What to produce →
From the records below, output exactly the lines running from the line containing "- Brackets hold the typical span" through the line containing "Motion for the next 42", and no others.

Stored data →
——
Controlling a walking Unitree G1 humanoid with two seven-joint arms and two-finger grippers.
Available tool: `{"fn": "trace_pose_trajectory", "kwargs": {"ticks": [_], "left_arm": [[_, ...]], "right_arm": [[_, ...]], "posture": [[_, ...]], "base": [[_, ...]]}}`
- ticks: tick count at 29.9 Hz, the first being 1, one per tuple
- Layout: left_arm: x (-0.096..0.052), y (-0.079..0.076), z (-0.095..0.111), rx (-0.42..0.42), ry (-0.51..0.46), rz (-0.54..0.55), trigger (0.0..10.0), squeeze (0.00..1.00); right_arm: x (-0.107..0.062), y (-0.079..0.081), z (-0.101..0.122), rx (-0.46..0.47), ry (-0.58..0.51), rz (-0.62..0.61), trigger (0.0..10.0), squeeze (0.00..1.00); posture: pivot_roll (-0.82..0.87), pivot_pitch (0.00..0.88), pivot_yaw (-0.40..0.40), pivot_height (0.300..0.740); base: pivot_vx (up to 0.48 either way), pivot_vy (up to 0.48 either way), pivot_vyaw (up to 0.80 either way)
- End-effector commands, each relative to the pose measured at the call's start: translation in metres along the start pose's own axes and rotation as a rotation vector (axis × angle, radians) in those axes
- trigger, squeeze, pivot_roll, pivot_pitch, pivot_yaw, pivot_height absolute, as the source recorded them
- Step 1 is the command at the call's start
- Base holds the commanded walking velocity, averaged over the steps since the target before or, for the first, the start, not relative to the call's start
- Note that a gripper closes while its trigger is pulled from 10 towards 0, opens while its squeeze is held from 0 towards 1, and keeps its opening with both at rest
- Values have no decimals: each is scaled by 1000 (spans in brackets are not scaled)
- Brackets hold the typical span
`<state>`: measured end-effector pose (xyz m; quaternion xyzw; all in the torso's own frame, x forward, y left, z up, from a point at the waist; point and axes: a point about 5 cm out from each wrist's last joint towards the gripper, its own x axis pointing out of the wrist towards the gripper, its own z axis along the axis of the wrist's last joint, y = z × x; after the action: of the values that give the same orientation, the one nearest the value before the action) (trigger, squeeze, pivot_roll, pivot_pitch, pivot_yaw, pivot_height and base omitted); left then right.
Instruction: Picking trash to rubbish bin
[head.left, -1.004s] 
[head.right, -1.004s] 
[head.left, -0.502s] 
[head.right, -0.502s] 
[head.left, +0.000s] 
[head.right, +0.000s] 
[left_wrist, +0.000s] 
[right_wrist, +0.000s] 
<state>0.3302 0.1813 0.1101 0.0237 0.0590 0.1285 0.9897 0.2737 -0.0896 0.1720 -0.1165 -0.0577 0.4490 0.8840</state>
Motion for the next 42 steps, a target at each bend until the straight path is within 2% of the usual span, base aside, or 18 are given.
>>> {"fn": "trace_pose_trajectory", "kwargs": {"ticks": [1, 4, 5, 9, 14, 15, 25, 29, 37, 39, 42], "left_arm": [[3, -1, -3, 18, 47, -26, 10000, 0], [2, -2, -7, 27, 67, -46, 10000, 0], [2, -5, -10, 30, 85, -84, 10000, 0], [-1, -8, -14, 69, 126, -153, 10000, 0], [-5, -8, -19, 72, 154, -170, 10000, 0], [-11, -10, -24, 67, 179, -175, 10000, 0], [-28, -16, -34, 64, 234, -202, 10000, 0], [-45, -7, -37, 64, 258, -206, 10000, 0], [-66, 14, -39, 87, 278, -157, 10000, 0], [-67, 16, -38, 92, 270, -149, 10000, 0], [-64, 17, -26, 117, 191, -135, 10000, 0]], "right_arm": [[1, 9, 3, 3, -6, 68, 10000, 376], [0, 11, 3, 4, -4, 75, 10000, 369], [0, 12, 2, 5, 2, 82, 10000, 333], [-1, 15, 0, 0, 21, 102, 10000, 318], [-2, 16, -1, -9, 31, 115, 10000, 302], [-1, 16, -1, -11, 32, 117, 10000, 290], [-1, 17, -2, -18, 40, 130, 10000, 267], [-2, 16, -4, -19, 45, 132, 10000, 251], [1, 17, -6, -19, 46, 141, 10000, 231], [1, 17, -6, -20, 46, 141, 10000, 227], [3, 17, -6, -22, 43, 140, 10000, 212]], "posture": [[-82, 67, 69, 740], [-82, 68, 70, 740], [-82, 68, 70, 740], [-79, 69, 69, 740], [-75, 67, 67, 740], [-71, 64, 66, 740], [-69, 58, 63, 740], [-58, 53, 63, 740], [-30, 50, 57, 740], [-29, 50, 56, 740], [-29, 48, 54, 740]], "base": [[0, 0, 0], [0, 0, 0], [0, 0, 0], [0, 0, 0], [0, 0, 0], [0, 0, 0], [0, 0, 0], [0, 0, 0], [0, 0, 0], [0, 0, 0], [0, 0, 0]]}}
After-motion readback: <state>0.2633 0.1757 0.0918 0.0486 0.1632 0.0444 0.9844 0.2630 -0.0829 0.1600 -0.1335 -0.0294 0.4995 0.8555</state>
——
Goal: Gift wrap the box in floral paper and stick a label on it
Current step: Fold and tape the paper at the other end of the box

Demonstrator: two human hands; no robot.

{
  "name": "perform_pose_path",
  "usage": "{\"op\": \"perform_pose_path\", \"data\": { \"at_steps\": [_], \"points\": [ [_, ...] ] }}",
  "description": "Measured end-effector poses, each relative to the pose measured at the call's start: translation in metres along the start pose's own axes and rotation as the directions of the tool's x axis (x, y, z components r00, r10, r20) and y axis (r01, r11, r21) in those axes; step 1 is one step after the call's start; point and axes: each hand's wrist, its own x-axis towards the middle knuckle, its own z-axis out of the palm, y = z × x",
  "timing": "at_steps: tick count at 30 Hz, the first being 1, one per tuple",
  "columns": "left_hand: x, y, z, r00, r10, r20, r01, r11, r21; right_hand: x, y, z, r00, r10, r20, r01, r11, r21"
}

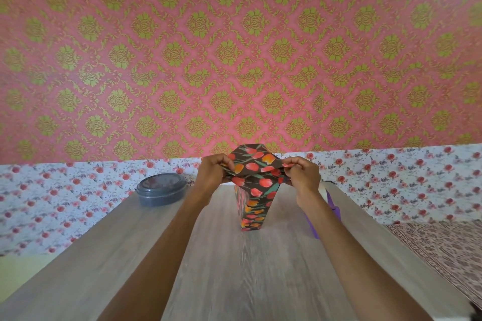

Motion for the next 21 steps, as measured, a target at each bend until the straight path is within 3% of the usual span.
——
Solution →
- Brackets hold the typical span
`<state>`: measured end-effector pose (xyz m; quaternion xyzw; all in the torso's own frame, x forward, y left, z up, from a point at the waist; point and axes: a point about 5 cm out from each wrist's last joint towards the gripper, its own x axis pointing out of the wrist towards the gripper, its own z axis along the axis of the wrist's last joint, y = z × x; after the action: of the values that give the same orientation, the one nearest the value before the action) (trigger, squeeze, pivot_roll, pivot_pitch, pivot_yaw, pivot_height and base omitted); left then right.
Instruction: Picking trash to rubbish bin
[head.left, -1.004s] 
[head.right, -1.004s] 
[head.left, -0.502s] 
[head.right, -0.502s] 
[head.left, +0.000s] 
[head.right, +0.000s] 
[left_wrist, +0.000s] 
[right_wrist, +0.000s] 
<state>0.3302 0.1813 0.1101 0.0237 0.0590 0.1285 0.9897 0.2737 -0.0896 0.1720 -0.1165 -0.0577 0.4490 0.8840</state>
Motion for the next 42 steps, a target at each bend until the straight path is within 2% of the usual span, base aside, or 18 are given.

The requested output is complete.